===== Data provided
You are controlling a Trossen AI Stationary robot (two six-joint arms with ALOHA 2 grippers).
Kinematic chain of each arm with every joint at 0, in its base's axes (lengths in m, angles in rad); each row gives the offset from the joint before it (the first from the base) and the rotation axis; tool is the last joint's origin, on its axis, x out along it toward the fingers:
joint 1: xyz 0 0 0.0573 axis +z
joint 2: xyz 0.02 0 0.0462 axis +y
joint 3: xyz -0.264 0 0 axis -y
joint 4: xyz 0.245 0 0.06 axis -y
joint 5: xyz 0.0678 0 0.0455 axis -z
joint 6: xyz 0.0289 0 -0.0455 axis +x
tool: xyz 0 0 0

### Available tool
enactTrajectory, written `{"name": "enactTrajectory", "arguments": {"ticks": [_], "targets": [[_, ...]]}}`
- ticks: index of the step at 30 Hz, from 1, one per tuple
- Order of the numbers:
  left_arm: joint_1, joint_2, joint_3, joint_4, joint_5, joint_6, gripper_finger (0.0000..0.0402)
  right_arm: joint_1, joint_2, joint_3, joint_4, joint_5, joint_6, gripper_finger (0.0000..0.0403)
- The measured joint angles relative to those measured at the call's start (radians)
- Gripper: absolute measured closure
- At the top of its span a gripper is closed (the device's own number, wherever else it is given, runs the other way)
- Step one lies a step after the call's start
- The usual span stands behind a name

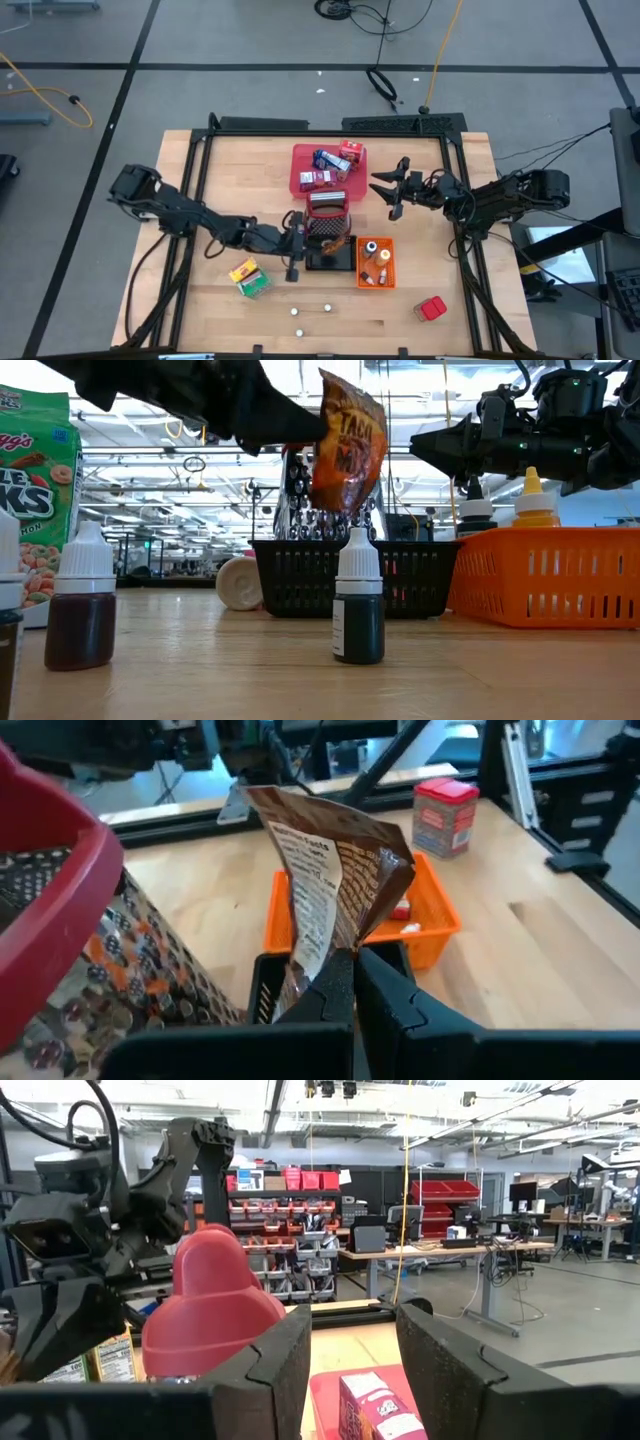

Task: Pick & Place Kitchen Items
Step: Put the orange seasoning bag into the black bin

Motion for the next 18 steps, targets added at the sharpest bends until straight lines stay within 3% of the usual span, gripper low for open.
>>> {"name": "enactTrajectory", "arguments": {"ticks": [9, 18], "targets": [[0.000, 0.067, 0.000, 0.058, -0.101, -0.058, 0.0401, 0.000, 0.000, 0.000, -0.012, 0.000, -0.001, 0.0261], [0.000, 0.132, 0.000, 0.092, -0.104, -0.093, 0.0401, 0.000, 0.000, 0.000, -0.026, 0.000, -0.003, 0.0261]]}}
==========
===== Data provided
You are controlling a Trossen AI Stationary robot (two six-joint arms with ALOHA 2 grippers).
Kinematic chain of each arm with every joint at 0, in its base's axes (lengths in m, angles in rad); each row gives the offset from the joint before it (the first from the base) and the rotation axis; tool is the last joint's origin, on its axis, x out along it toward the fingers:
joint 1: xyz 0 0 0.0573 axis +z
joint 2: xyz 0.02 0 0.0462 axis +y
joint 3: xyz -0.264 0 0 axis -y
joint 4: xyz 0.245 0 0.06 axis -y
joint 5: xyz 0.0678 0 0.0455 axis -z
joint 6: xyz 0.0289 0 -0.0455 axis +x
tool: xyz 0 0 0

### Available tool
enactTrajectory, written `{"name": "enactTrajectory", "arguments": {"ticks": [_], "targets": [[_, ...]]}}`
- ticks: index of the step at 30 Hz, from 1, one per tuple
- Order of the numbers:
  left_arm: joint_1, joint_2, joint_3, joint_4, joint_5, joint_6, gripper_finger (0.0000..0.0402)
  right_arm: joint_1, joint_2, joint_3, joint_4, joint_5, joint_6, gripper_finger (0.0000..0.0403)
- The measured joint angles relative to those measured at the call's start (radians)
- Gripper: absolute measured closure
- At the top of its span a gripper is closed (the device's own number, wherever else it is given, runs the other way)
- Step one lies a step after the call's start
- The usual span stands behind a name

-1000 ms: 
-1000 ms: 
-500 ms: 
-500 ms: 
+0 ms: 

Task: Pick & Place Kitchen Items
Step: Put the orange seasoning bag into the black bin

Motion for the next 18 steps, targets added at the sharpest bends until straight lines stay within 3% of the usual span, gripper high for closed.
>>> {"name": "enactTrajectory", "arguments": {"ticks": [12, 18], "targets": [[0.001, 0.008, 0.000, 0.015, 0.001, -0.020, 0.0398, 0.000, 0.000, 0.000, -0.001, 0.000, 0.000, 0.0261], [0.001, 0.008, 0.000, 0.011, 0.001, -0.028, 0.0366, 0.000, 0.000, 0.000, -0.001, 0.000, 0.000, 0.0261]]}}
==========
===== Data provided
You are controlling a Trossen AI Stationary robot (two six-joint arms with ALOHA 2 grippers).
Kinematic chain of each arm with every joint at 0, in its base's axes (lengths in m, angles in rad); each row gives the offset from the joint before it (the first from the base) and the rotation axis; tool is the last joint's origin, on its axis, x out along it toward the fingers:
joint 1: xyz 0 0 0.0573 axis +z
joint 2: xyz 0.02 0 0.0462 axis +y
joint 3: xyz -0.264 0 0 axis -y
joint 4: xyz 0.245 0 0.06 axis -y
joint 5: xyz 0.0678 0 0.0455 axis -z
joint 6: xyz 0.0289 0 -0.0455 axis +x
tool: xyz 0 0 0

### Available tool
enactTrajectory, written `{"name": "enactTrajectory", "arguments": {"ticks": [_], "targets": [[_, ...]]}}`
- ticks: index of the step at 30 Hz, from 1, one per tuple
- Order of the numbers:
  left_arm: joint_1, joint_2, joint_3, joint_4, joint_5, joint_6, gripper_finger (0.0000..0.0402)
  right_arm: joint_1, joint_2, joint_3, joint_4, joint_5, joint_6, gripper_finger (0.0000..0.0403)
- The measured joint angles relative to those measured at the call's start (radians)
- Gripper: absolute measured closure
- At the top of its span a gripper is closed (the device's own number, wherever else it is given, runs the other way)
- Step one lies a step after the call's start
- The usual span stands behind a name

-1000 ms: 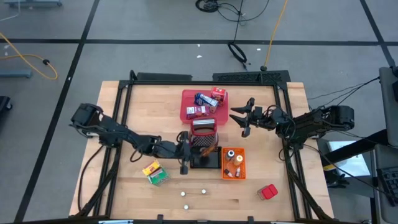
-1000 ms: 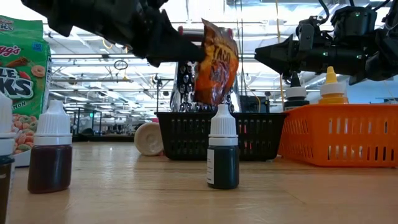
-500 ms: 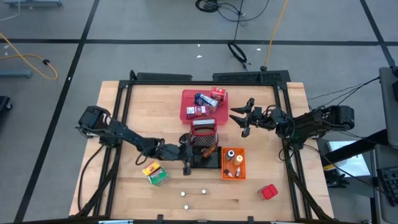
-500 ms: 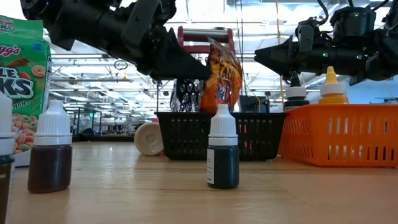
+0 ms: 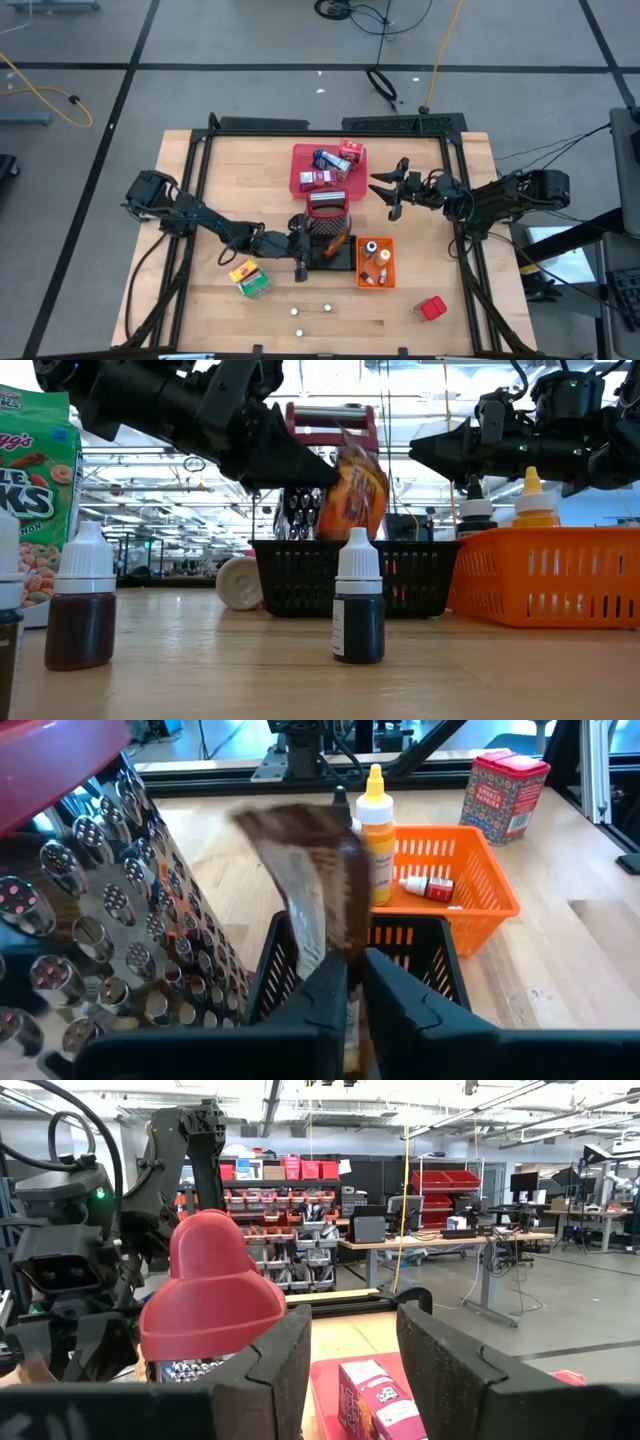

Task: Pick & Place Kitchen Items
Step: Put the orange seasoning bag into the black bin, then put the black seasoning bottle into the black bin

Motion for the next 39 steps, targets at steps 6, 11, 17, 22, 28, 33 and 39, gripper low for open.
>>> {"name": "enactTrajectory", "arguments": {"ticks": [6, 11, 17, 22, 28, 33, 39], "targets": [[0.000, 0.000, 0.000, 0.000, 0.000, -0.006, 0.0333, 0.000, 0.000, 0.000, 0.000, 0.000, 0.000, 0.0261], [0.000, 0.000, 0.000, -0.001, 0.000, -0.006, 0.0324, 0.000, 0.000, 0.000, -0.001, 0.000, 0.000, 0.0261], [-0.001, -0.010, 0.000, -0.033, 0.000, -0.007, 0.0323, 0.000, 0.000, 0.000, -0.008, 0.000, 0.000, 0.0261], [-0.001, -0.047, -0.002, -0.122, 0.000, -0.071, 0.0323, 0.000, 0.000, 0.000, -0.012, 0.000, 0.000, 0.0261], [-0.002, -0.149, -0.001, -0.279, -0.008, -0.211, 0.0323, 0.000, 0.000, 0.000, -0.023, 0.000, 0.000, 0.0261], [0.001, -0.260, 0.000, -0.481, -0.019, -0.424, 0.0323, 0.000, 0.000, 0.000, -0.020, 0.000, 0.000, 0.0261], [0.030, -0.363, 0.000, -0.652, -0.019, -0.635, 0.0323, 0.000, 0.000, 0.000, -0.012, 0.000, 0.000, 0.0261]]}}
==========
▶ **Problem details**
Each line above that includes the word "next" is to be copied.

▶ **Result**
Motion for the next 18 steps, targets added at the sharpest bends until straight lines stay within 3% of the usual span, gripper low for open.
Motion for the next 18 steps, targets added at the sharpest bends until straight lines stay within 3% of the usual span, gripper high for closed.
Motion for the next 39 steps, targets at steps 6, 11, 17, 22, 28, 33 and 39, gripper low for open.

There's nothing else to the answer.